Yes, the density goes to zero as $\epsilon \to 0$, but the convergence to zero can be arbitrarily slow (depending on the choice of the function $f$). To see this, first note that the condition that the mean value of $f$ is strictly positive is equivalent to
$$
\sum_p \frac{1-f(p)}{p}<\infty,
$$
which is also the same as
$$
\sum_{p^k} \frac{1-f(p^k)}{p^k} <\infty,
$$
where the sum is over all prime powers $p^k$. This is a simple case of results of Wirsing, Halasz, Delange, and follows from the
estimate (for non-negative multiplicative functions bounded by $1$)
$$
\sum_{n\le x} f(n) \ll \frac{x}{\log x} \sum_{n\le x} \frac{f(n)}{n} \ll \frac{x}{\log x} \exp\Big(\sum_{p\le x} \frac{f(p)}{p}\Big).
$$
(See for example Theorem 2 of Halberstam and Richert).
Next, for any $1> \delta >0$, put
$$
{\mathcal F}(\delta)= \sum_{\substack{p^k \\ f(p^k) \le \delta} } \frac{1}{p^k},
$$
the convergence of the sum for any $\delta <1$ being guaranteed by our previous observation.
We claim that ${\mathcal F}(\delta) \to 0$ as $\delta \to 0$; this step crucially uses the assumption that $f(n)$ is
strictly positive for all $n$. For each $\delta >0$ let $p(\delta)$ denote the smallest prime power $p^k$ with $f(p^k)<\delta$. Then the assumption that $f(n)>0$ gives that $p(\delta) \to \infty$ as $\delta \to 0$. Therefore, for $\delta \le 1/2$ say,
$$
{\mathcal F}(\delta) \le \sum_{\substack {p^k \\ p^k \ge p(\delta) \\ f(p)\le 1/2}} \frac{1}{p^{k}},
$$
and the RHS is the tail of a convergent series, and therefore goes to zero as $p(\delta)\to \infty$, or in other words as $\delta \to 0$. This proves our claim.
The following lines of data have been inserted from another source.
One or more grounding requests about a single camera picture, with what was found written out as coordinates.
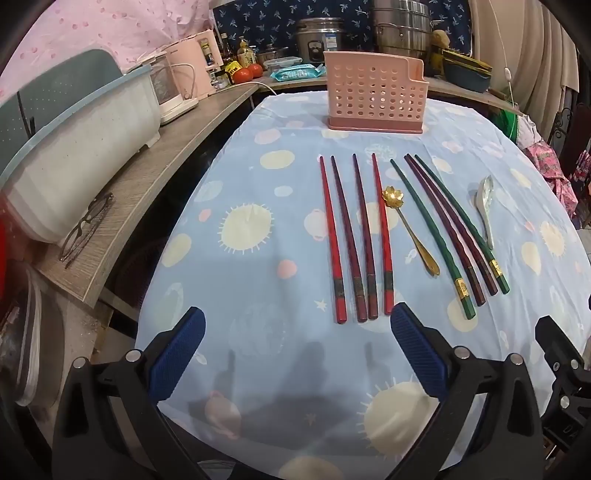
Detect grey green chair back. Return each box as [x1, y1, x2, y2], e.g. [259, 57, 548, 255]
[0, 48, 123, 163]

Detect eyeglasses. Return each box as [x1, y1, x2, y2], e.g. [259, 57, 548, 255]
[59, 192, 115, 269]

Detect gold flower spoon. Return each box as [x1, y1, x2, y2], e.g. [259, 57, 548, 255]
[381, 185, 441, 277]

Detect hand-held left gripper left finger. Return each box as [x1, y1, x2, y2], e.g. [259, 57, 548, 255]
[52, 306, 208, 480]

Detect pink kitchen appliance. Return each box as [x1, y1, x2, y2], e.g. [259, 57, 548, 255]
[161, 28, 222, 99]

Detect yellow label bottle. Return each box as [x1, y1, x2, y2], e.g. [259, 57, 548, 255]
[237, 39, 257, 70]

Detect green chopstick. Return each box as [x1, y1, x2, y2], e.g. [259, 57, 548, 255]
[390, 158, 479, 320]
[414, 154, 511, 295]

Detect wet wipes pack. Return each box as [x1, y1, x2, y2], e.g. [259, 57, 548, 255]
[269, 65, 327, 84]

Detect light blue plastic tub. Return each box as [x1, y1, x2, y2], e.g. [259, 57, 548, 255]
[0, 65, 162, 244]

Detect hanging clothes rack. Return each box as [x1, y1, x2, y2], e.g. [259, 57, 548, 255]
[549, 69, 591, 153]

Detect white cable with switch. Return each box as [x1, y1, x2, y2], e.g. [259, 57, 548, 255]
[487, 0, 517, 114]

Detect beige curtain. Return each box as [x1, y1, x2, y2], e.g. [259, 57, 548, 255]
[471, 0, 579, 121]

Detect silver rice cooker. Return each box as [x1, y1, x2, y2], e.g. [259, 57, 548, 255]
[295, 17, 347, 66]

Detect maroon chopstick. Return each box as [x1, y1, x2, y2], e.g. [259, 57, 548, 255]
[404, 154, 487, 307]
[409, 157, 499, 296]

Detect pink perforated utensil basket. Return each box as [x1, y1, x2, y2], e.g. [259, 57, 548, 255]
[323, 51, 424, 134]

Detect pink dotted cloth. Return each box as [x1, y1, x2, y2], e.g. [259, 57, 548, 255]
[9, 0, 223, 85]

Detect blue planet print tablecloth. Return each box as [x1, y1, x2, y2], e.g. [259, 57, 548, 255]
[134, 90, 591, 480]

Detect wooden shelf board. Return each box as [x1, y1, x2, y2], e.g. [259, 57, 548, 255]
[34, 83, 259, 310]

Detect glass container with lid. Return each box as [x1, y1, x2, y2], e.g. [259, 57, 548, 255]
[263, 56, 303, 73]

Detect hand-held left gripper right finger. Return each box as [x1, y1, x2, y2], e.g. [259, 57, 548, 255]
[390, 302, 546, 480]

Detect pink patterned cloth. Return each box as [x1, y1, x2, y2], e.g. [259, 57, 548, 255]
[517, 138, 591, 219]

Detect blue baking dish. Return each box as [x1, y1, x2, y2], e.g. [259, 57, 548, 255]
[442, 48, 493, 94]

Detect white ceramic spoon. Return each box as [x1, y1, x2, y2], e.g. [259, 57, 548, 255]
[475, 175, 498, 250]

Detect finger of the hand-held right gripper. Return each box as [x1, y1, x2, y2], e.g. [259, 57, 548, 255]
[534, 316, 588, 386]

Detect white glass kettle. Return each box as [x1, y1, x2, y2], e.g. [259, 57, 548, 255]
[148, 51, 201, 126]

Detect dark red chopstick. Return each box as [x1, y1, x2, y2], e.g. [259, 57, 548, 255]
[331, 156, 368, 323]
[352, 154, 379, 320]

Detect stainless steel steamer pot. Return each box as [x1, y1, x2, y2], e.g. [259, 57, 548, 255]
[372, 0, 435, 62]

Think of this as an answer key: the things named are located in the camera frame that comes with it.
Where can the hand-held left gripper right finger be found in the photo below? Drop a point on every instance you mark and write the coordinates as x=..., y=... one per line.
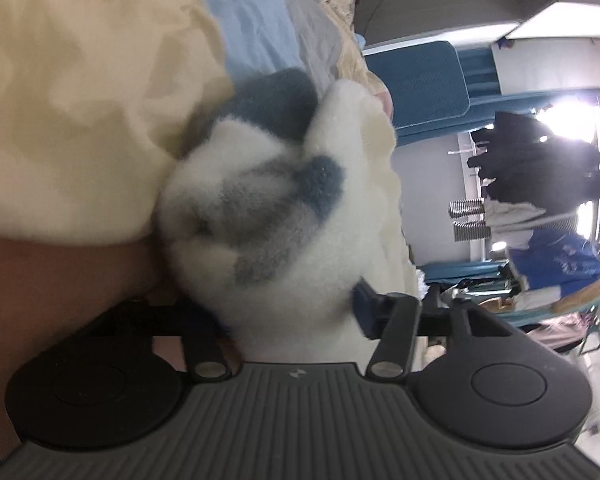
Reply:
x=366, y=310

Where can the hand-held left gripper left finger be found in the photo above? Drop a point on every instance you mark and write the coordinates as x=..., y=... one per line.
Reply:
x=200, y=347

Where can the cream sweater with blue stripes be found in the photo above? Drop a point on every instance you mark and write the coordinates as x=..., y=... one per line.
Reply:
x=280, y=220

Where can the white plastic bag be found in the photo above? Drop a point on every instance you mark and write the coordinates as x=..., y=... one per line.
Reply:
x=421, y=282

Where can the striped hanging garment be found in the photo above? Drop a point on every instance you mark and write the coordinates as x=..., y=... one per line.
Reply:
x=467, y=220

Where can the white hanging garment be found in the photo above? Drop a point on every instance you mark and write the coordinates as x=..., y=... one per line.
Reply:
x=520, y=217

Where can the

Now suppose $\epsilon >0$ is given (and suitably small), and we want to bound the density of $n$ with $f(n) \le \epsilon$. Put $\delta=\exp(-(\log 1/\epsilon)^{\frac 12})$, which is bigger than $\epsilon$ but still goes to zero with $\epsilon$. Suppose first that $p^k \Vert n$ for some prime power $p^k$ with $f(p^k) <\delta$. The density of such $n$ is clearly at most ${\mathcal F}(\delta)$. Now suppose that if $p^k \Vert n$ then $f(p^k) \ge \delta$. Note here that (using $x \ge \exp(2\log (1/\delta) (x-1))$ for $\delta <x\le 1$)
$$
\epsilon > f(n) = \prod_{p^k \Vert n} f(p^k) \ge \exp\Big( 2\log \frac{1}{\delta} \sum_{p^k \Vert n} (f(p^k)-1) \Big),
$$
and so, for such $n$,
$$
\sum_{p^k \Vert n} (1-f(p^k)) \ge \frac{1}{2} \Big(\log \frac {1}{\epsilon}\Big)^{\frac 12}. \tag{1}
$$
Since
$$
\sum_{n\le N} \sum_{p^k \Vert n} (1-f(p^k)) \ll N \sum_{p^k}\frac{1-f(p^k)}{p^k} \ll N,
$$
we conclude that the density of $n$ satisfying (1) is $\ll (\log \frac {1}{\epsilon})^{-\frac 12}$. Thus our desired
density is
$$
\ll {\mathcal F}(\delta) + \Big(\log \frac{1}{\epsilon}\Big)^{-\frac 12},
$$
which goes to $0$ as $\epsilon \to 0$.